Bob Valvano (born January 29, 1957) is an American former college basketball coach and a sportscaster based in Louisville, Kentucky.

==Broadcasting and coaching==
During the college-basketball season, he is the lead game analyst for ESPNRadio, and occasionally for ESPNU. When not doing those games, Valvano is the color analyst for University of Louisville men's basketball games on radio 93.9 The Ville. Valvano began his coaching career at Hofstra University in Hempstead, New York where he was an assistant to head coach Dick Berg for three years. Then he took over the head coaching position at Division II Kutztown in Kutztown, Pennsylvania. Valvano coached there for two years, setting the single-season record for wins his second year, before taking the head coaching position at St. Francis College in Brooklyn, New York in 1984. At the time of Valvano's hiring he was the youngest head coach in Division I men's basketball at 27 years old. While with the Terriers, He did not have a winning season but did win the college's first postseason game in over 30 years in 1988.

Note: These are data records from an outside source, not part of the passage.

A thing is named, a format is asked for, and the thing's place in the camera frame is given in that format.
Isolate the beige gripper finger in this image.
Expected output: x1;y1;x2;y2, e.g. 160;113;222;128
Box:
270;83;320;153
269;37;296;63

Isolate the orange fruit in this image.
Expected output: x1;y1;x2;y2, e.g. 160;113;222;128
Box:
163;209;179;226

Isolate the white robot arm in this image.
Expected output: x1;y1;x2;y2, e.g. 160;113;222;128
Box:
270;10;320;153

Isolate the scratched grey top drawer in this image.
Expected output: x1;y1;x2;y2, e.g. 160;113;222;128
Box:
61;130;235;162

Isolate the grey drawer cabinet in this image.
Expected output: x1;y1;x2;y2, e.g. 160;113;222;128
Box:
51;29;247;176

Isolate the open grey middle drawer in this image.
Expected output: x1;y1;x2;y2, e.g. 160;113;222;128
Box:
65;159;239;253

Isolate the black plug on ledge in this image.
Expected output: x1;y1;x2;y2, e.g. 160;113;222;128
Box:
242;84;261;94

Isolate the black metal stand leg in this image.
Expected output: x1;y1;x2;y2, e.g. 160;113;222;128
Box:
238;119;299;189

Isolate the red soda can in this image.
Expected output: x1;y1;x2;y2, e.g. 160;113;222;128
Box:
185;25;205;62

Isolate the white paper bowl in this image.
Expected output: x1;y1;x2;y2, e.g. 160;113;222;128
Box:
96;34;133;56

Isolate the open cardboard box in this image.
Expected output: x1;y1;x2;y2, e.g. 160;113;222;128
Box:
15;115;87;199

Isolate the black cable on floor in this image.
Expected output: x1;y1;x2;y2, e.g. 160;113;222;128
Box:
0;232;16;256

In 1988, he went to Alvik, Sweden in western Stockholm to coach the Alvik Professional Basketball Club. After a year in Sweden, he returned to take the head coaching position at Division III Catholic University of America in Washington, D.C., where his third team there had the first 20-win season in school history, (20–6), and set 6 NCAA records for 3-point shooting.

Valvano then went to St. Mary's College of Maryland in St Mary's, where his team had the school's first winning season ever playing at the NCAA level in 1994. In 1994, Valvano took the head coaching job at Bellarmine University in Louisville, where his teams improved for four straight years, culminating in back-to-back winning seasons (16–11, 17–10) his last two seasons.

==Radio==
Valvano hosts a daily radio show (The V Show) on ESPN680 in Louisville from noon until 3 weekdays. He had hosted a late night show on ESPN Radio (under the same V Show moniker) for over twelve years. SI's Richard Deitsch named Valvano his National Sportsradio Voice of the Year in 2012. Valvano was also named Kentucky Sportscaster of the Year in 2016.

==Personal life==
Valvano graduated cum laude from Virginia Wesleyan College in Virginia Beach in 1979, where he majored in communications and lettered in soccer, basketball, and golf. (He was voted All-Conference First team as a goalkeeper and still holds the career record for saves at VWC.) He was inducted into the college's Sports Hall of Fame in its inaugural class in 2009. He is married to Darlene and they have two sons, Nicholas and Jamison.

Valvano is the younger brother of the late North Carolina State college basketball coach and TV commentator Jim Valvano. He is active in the V Foundation, Jim Valvano's legacy in the fight against cancer, and authored a book about his brother titled "The Gifts of Jimmy V".